ここ数年で一番の感動作に出会えました。
終盤、読みながら涙がとまらなかったです。
主人公が阪急電車に乗ってる時、停車駅アナウンスで「西宮北口」を「いつか来た道」と聞き間違えたことから物語は始まります。
ふと西宮北口で降り散策していると、かつて阪急ブレーブスの本拠地西宮スタジアムがあった場所を歩き、主人公が少年時代に父と野球を観に行った思い出が甦ってきます。
また、父の初恋の相手が在日北朝鮮人であり、当時「地上の楽園」と言われていた北朝鮮に帰還したものの、想像とは真逆の劣悪な環境で生活している様子が描写されてます。
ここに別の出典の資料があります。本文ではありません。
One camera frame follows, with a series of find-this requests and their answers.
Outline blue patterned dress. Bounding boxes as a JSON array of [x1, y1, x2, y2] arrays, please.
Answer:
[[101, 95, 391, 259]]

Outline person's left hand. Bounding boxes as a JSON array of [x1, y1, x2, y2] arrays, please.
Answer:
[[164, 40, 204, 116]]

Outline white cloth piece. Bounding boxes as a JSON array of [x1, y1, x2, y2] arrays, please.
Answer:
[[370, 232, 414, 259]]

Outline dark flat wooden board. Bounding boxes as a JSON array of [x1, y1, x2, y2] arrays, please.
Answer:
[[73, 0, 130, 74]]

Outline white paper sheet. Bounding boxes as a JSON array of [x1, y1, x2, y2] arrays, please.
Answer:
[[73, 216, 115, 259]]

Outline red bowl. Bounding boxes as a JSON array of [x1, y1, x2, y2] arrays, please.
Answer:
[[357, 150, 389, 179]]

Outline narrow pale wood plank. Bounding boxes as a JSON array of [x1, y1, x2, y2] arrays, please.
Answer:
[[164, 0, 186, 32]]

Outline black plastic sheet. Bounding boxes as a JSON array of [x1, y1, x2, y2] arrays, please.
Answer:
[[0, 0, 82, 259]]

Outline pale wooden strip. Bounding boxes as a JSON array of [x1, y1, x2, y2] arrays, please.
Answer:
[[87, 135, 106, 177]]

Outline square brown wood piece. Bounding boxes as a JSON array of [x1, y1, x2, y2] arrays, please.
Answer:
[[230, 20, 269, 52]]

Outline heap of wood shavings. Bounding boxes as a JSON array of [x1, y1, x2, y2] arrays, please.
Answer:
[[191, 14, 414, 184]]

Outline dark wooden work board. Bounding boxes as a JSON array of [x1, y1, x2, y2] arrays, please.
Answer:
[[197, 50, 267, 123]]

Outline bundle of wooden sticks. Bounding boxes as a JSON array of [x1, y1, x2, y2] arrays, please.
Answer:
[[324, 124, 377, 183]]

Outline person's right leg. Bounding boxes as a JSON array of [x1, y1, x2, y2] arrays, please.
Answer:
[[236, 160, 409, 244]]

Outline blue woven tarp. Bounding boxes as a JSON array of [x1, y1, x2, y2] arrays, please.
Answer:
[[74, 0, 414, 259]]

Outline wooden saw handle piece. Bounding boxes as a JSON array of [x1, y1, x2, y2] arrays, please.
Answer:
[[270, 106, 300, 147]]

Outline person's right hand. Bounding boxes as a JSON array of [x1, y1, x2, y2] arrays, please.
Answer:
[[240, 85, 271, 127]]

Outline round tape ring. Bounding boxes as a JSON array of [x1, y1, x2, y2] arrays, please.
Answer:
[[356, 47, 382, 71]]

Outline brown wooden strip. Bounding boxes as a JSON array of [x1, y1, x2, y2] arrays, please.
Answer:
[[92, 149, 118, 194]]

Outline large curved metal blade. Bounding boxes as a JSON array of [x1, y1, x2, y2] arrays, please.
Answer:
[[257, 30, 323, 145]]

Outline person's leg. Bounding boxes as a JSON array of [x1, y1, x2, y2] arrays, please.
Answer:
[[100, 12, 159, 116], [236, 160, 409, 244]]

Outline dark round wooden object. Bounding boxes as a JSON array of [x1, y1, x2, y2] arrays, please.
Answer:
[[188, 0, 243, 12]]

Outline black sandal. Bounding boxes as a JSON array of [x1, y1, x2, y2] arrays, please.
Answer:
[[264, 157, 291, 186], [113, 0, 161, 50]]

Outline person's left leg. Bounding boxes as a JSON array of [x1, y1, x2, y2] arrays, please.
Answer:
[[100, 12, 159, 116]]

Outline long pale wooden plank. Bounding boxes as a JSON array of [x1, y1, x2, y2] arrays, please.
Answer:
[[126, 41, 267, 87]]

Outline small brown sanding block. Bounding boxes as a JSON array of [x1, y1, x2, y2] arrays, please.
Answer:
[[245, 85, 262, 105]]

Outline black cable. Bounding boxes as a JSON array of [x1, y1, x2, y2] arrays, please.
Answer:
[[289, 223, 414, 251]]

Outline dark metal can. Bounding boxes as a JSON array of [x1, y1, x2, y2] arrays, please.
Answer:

父の初恋の相手と唯一観に行った西宮スタジアムのナイターでバルボンがサヨナラホームランを放ったシーンをきっかけに様々なドラマが描かれています。
読み進めるうちに、こうつながるのかぁと見事としかいいようのない構成です。
僕も小学校のとき父とグリーンスタジアム神戸でオリックス戦を観戦した記憶が甦りました。
しかも、その時試合前に子ども向けのスピードガンコンテストを取り仕切ってたのがバルボンでした。
小学生の僕にはバルボンが誰か知りませんでしたが、父が「昔、すごい選手やったんやぁー」と教えてくれたことを覚えています。
西宮スタジアムは今は取り壊されて西日本最大級のショッピングセンターに生まれ変わってます。
そこのわずかなスペースに阪急の記念館やホームベース跡などが残ってるらしいので、近いうちに見に行きたいと思います。